Re: bonding

rhurst@xxxxxxxxxxxxxxxxx · Thu, 12 Apr 2007 09:52:47 -0400

I have the same hardware configuration for 11 nodes, but without any of the spurious failover events.  The main thing different I had to do was to increase the bond device count to 2 (the driver defaults to only 1), as I have mine teamed between dual tg3/e1000 ports from the mobo and PCI card.  bond0 is on a gigabit switch, while bond1 is on 100mb.  In /etc/modprobe.conf:

alias bond0 bonding

alias bond1 bonding

options bonding max_bonds=2 mode=1 miimon=100 updelay=200

alias eth0 e1000

alias eth1 e1000

alias eth2 tg3

alias eth3 tg3

So eth0/eth2 are teamed, and eth1/eth3 are teamed.  In dmesg:

e1000: eth0: e1000_watchdog_task: NIC Link is Up 1000 Mbps Full Duplex

bonding: bond0: making interface eth0 the new active one 0 ms earlier.

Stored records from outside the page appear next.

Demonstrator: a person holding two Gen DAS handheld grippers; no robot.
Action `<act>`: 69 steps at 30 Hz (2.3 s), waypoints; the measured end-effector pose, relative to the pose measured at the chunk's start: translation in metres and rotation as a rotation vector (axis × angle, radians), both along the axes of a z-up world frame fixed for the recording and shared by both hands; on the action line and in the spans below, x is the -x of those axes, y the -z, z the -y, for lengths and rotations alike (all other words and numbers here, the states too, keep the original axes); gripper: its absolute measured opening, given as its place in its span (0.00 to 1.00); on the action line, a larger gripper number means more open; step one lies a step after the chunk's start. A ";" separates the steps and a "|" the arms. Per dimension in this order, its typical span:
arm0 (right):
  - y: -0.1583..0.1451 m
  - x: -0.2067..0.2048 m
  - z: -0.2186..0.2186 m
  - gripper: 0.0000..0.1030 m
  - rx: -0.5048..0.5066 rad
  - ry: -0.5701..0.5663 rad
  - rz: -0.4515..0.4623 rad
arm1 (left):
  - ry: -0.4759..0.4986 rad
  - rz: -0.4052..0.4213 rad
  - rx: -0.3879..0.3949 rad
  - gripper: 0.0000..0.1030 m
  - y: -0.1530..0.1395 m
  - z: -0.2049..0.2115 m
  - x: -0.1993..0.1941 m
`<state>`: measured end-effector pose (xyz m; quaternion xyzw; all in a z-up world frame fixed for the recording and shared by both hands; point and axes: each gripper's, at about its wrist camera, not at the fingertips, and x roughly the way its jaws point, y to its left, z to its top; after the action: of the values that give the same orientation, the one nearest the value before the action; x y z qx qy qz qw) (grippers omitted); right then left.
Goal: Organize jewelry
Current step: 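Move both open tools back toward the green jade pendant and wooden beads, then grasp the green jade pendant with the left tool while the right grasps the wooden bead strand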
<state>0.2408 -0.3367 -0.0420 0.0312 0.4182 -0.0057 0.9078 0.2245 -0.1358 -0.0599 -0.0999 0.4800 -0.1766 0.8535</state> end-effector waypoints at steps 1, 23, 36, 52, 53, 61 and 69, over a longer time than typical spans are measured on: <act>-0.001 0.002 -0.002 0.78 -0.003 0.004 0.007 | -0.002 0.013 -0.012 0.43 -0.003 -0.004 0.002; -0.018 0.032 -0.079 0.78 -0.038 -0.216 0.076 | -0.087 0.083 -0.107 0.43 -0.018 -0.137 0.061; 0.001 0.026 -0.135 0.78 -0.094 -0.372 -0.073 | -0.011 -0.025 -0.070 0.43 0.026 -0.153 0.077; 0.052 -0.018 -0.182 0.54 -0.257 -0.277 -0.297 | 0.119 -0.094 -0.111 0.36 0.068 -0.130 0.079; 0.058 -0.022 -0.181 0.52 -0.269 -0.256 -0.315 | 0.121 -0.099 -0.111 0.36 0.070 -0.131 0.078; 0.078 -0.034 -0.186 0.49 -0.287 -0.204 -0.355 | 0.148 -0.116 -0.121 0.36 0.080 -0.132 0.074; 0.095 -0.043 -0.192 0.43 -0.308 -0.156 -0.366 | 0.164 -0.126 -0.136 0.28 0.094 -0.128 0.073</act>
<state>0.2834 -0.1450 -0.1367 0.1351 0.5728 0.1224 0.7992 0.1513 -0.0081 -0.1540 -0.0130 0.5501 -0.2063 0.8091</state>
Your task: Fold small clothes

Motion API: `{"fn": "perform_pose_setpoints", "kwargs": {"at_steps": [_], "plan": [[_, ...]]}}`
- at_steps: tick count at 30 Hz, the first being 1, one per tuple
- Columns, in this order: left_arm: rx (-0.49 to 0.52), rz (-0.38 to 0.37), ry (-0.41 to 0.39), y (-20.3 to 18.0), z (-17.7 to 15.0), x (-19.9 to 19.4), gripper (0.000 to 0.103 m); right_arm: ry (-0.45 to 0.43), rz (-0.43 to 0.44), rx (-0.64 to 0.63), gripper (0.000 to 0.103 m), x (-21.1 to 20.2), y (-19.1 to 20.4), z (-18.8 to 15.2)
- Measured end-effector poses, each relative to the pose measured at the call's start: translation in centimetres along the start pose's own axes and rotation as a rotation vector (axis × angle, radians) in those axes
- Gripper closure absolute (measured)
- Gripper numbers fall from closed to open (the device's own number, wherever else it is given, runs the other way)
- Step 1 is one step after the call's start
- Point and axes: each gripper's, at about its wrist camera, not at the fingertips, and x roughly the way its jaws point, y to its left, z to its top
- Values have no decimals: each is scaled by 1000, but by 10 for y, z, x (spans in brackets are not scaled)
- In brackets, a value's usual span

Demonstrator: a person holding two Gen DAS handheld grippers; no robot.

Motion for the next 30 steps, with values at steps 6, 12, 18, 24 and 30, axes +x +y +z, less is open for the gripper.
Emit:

bonding: bond0: enslaving eth0 as an active interface with an up link.

bonding: bond0: enslaving eth2 as a backup interface with a down link.

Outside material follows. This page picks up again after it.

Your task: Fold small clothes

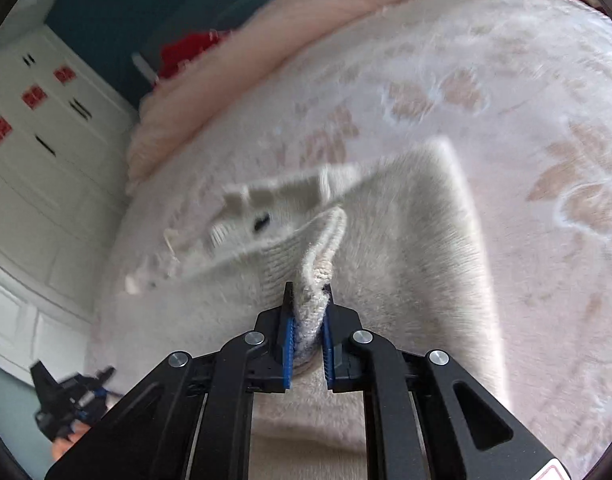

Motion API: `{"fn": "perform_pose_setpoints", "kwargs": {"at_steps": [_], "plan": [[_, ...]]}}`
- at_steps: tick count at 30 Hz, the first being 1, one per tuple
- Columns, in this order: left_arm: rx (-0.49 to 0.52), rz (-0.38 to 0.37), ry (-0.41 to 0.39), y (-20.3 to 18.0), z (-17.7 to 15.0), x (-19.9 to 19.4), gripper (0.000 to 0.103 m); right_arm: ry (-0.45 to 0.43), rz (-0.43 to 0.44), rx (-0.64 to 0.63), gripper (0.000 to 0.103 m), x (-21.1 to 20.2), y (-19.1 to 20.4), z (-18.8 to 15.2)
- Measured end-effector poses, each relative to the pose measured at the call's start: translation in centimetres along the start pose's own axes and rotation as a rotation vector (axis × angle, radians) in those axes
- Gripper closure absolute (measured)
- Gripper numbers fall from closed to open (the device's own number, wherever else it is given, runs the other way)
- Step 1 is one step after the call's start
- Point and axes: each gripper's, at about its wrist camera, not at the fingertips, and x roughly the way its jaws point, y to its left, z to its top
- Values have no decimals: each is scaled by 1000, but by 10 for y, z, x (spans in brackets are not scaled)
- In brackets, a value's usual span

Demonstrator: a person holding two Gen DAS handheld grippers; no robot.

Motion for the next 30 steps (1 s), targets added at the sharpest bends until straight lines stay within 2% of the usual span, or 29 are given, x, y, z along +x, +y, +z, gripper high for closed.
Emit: {"fn": "perform_pose_setpoints", "kwargs": {"at_steps": [2,4,5,9,12,14,16,18,20,21,22,24,26,27,29,30], "plan": [[23,7,16,-1,-2,5,93,-13,-7,20,92,-2,-8,0],[24,24,29,2,-5,14,93,90,-47,37,92,26,-21,-5],[23,23,22,4,-6,17,93,102,-53,14,92,34,-22,-7],[42,27,8,2,-9,9,92,78,-40,24,86,9,-9,-4],[87,37,0,-2,-12,-18,90,-11,-146,49,81,-26,-10,-9],[153,66,-13,-5,-17,-36,90,-57,-97,28,81,-47,-1,-17],[208,110,-64,-9,-23,-58,88,-38,-51,-46,82,-48,21,-21],[222,83,-104,-16,-22,-70,85,15,-9,-136,83,-36,52,-29],[251,59,-99,-27,-21,-63,73,85,-25,-222,83,-10,72,-36],[279,75,-91,-33,-21,-51,67,110,-51,-240,83,3,74,-38],[307,110,-84,-36,-21,-36,67,148,-86,-240,86,21,68,-40],[322,179,-46,-29,-20,-8,69,188,-129,-192,100,43,46,-42],[307,185,-36,-20,-20,1,72,169,-102,-139,102,32,40,-38],[326,180,-50,-22,-21,-4,72,141,-110,-127,98,18,44,-37],[346,186,-53,-22,-22,-7,72,98,-83,-156,95,4,51,-40],[349,187,-46,-20,-23,-5,72,99,-114,-198,95,7,51,-43]]}}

tg3: eth2: Link is up at 1000 Mbps, full duplex.

tg3: eth2: Flow control is on for TX and on for RX.

bonding: bond0: link status up for interface eth2, enabling it in 200 ms.

bonding: bond0: link status definitely up for interface eth2.

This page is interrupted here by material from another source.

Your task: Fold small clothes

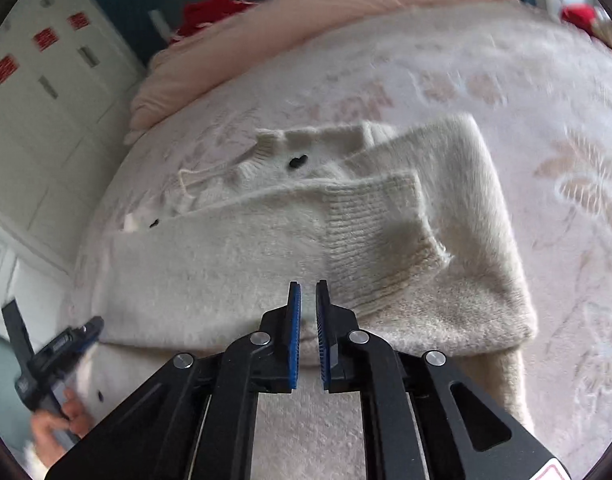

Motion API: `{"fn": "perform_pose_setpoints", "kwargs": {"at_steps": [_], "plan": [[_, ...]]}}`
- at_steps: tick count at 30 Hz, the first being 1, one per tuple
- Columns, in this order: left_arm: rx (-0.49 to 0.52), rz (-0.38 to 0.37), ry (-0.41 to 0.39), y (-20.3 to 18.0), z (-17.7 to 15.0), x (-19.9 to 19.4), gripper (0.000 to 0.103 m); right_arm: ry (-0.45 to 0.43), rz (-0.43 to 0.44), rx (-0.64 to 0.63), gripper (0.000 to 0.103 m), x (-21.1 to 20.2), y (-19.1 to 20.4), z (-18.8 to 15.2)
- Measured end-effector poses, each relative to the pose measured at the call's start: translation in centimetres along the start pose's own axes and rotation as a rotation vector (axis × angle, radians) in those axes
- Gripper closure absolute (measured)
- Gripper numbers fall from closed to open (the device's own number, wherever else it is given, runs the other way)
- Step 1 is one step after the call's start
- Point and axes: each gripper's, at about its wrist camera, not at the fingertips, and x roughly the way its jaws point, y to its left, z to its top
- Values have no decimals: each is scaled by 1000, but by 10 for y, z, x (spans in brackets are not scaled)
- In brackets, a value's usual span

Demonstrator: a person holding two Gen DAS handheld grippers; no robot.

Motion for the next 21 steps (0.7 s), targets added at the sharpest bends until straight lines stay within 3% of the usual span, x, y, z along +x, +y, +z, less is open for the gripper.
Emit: {"fn": "perform_pose_setpoints", "kwargs": {"at_steps": [1,2,3,5,6,10,12,13,16,17,18,20,21], "plan": [[3,2,3,1,-1,2,72,34,-51,-24,103,11,-3,-3],[4,3,-2,0,-2,1,72,68,-75,-21,103,20,-10,-7],[5,4,-2,0,-2,-1,72,45,-37,47,103,15,-16,-7],[13,6,-1,-1,-2,-3,71,11,-8,78,89,1,-11,-4],[20,9,1,-2,-3,-2,71,-8,25,63,89,-5,3,-1],[51,45,-17,-8,-6,3,71,41,106,-109,90,20,72,8],[71,68,-21,-12,-7,3,70,100,65,-199,95,50,91,3],[76,71,-21,-12,-7,3,70,111,18,-218,103,64,89,2],[83,37,-4,-7,-4,2,70,80,61,-125,103,54,59,7],[86,23,0,-5,-3,2,70,50,26,-94,102,43,49,7],[91,5,4,-2,-3,2,70,-5,-24,-65,92,22,31,7],[108,0,0,-2,-4,2,70,-19,-65,-25,89,10,6,4],[123,13,-7,-5,-6,1,70,10,-90,3,103,14,-17,1]]}}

e1000: eth1: e1000_watchdog_task: NIC Link is Up 100 Mbps Full Duplex

bonding: bond1: making interface eth1 the new active one 0 ms earlier.

bonding: bond1: enslaving eth1 as an active interface with an up link.

bonding: bond1: enslaving eth3 as a backup interface with a down link.

bond0: duplicate address detected!

tg3: eth3: Link is up at 100 Mbps, full duplex.

tg3: eth3: Flow control is off for TX and off for RX.

bonding: bond1: link status up for interface eth3, enabling it in 200 ms.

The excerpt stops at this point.